Data shown Block Start
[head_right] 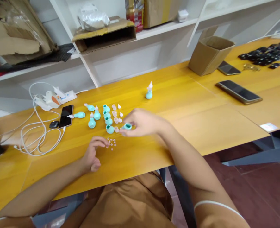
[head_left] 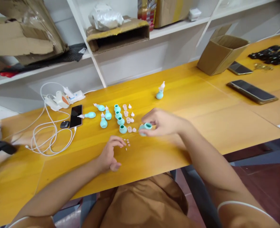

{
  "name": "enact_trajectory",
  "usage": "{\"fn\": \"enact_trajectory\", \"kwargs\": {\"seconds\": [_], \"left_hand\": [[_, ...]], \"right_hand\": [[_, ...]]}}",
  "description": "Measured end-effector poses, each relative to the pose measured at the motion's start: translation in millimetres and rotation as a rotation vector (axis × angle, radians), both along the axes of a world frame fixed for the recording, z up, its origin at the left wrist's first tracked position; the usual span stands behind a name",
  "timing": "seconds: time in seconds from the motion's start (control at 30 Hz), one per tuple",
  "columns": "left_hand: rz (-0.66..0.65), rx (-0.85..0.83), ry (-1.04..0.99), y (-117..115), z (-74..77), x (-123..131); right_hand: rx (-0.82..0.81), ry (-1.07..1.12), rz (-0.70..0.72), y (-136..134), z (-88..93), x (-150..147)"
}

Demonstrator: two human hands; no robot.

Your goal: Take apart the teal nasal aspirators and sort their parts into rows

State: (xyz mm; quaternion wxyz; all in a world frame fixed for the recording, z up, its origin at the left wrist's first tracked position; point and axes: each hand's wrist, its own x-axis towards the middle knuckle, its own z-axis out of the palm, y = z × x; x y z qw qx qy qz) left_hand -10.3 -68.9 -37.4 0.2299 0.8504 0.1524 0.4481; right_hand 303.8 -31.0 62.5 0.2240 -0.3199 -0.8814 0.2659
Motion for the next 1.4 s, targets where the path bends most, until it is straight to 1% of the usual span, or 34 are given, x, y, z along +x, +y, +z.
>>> {"fn": "enact_trajectory", "kwargs": {"seconds": [0.07, 0.1, 0.13, 0.17, 0.2, 0.27, 0.4, 0.57, 0.87, 0.93, 1.03, 1.1, 1.13, 1.2, 1.27, 1.3, 1.33, 1.4], "left_hand": [[-0.033, -0.058, 0.020, -0.3, 1.4, -0.1], [-0.049, -0.082, 0.029, -0.7, 2.0, -0.4], [-0.063, -0.099, 0.035, -1.0, 2.3, -0.8], [-0.076, -0.111, 0.041, -1.3, 2.4, -1.1], [-0.087, -0.117, 0.050, -1.4, 2.4, -1.4], [-0.100, -0.110, 0.060, -1.5, 2.1, -1.9], [-0.112, -0.109, 0.068, -1.4, 2.4, -2.1], [-0.121, -0.146, 0.121, -3.6, 6.0, -1.8], [-0.122, -0.138, 0.121, -5.3, 1.0, -1.9], [-0.125, -0.144, 0.141, -5.8, 1.0, -2.0], [-0.133, -0.152, 0.151, -6.4, 1.3, -1.9], [-0.138, -0.153, 0.158, -6.6, 1.7, -1.9], [-0.139, -0.154, 0.162, -6.7, 2.0, -2.0], [-0.139, -0.157, 0.173, -6.8, 2.7, -2.3], [-0.137, -0.164, 0.189, -6.9, 3.5, -2.8], [-0.138, -0.166, 0.196, -6.9, 3.8, -3.0], [-0.138, -0.167, 0.200, -6.9, 4.1, -3.2], [-0.139, -0.171, 0.203, -6.8, 4.6, -3.2]], "right_hand": [[0.007, -0.215, -0.313, 8.9, 8.5, 29.4], [-0.022, -0.347, -0.452, 12.9, 9.7, 40.1], [-0.068, -0.472, -0.556, 16.4, 9.1, 47.7], [-0.113, -0.579, -0.629, 19.3, 7.1, 52.3], [-0.154, -0.663, -0.672, 21.5, 4.5, 54.2], [-0.206, -0.762, -0.697, 24.0, -0.8, 52.8], [-0.205, -0.818, -0.692, 22.5, -7.2, 50.0], [-0.133, -0.766, -0.677, 17.9, -10.8, 61.2], [-0.236, -0.771, -0.708, 15.3, 0.1, 56.1], [-0.184, -0.733, -0.728, 13.3, 1.4, 55.8], [0.038, -0.552, -0.754, 12.9, -1.8, 54.1], [0.137, -0.395, -0.684, 14.9, -7.3, 50.8], [0.147, -0.332, -0.608, 16.3, -10.8, 48.6], [0.115, -0.255, -0.419, 19.1, -17.9, 43.4], [0.058, -0.250, -0.266, 21.2, -24.0, 37.4], [0.032, -0.270, -0.217, 21.9, -26.3, 34.2], [0.007, -0.297, -0.185, 22.4, -28.0, 31.0], [-0.049, -0.354, -0.168, 22.6, -29.8, 25.1]]}}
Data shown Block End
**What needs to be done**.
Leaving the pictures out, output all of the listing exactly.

**Your solution**.
[head_right] 
[head_left] 

{
  "name": "enact_trajectory",
  "usage": "{\"fn\": \"enact_trajectory\", \"kwargs\": {\"seconds\": [_], \"left_hand\": [[_, ...]], \"right_hand\": [[_, ...]]}}",
  "description": "Measured end-effector poses, each relative to the pose measured at the motion's start: translation in millimetres and rotation as a rotation vector (axis × angle, radians), both along the axes of a world frame fixed for the recording, z up, its origin at the left wrist's first tracked position; the usual span stands behind a name",
  "timing": "seconds: time in seconds from the motion's start (control at 30 Hz), one per tuple",
  "columns": "left_hand: rz (-0.66..0.65), rx (-0.85..0.83), ry (-1.04..0.99), y (-117..115), z (-74..77), x (-123..131); right_hand: rx (-0.82..0.81), ry (-1.07..1.12), rz (-0.70..0.72), y (-136..134), z (-88..93), x (-150..147)"
}

Demonstrator: two human hands; no robot.

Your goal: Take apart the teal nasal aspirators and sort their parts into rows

State: (xyz mm; quaternion wxyz; all in a world frame fixed for the recording, z up, its origin at the left wrist's first tracked position; point and axes: each hand's wrist, its own x-axis towards the middle knuckle, its own z-axis out of the palm, y = z × x; x y z qw qx qy qz) left_hand -10.3 -68.9 -37.4 0.2299 0.8504 0.1524 0.4481; right_hand 303.8 -31.0 62.5 0.2240 -0.3199 -0.8814 0.2659
Motion for the next 1.4 s, targets where the path bends most, until it is straight to 1% of the usual span, or 34 are given, x, y, z along +x, +y, +z.
>>> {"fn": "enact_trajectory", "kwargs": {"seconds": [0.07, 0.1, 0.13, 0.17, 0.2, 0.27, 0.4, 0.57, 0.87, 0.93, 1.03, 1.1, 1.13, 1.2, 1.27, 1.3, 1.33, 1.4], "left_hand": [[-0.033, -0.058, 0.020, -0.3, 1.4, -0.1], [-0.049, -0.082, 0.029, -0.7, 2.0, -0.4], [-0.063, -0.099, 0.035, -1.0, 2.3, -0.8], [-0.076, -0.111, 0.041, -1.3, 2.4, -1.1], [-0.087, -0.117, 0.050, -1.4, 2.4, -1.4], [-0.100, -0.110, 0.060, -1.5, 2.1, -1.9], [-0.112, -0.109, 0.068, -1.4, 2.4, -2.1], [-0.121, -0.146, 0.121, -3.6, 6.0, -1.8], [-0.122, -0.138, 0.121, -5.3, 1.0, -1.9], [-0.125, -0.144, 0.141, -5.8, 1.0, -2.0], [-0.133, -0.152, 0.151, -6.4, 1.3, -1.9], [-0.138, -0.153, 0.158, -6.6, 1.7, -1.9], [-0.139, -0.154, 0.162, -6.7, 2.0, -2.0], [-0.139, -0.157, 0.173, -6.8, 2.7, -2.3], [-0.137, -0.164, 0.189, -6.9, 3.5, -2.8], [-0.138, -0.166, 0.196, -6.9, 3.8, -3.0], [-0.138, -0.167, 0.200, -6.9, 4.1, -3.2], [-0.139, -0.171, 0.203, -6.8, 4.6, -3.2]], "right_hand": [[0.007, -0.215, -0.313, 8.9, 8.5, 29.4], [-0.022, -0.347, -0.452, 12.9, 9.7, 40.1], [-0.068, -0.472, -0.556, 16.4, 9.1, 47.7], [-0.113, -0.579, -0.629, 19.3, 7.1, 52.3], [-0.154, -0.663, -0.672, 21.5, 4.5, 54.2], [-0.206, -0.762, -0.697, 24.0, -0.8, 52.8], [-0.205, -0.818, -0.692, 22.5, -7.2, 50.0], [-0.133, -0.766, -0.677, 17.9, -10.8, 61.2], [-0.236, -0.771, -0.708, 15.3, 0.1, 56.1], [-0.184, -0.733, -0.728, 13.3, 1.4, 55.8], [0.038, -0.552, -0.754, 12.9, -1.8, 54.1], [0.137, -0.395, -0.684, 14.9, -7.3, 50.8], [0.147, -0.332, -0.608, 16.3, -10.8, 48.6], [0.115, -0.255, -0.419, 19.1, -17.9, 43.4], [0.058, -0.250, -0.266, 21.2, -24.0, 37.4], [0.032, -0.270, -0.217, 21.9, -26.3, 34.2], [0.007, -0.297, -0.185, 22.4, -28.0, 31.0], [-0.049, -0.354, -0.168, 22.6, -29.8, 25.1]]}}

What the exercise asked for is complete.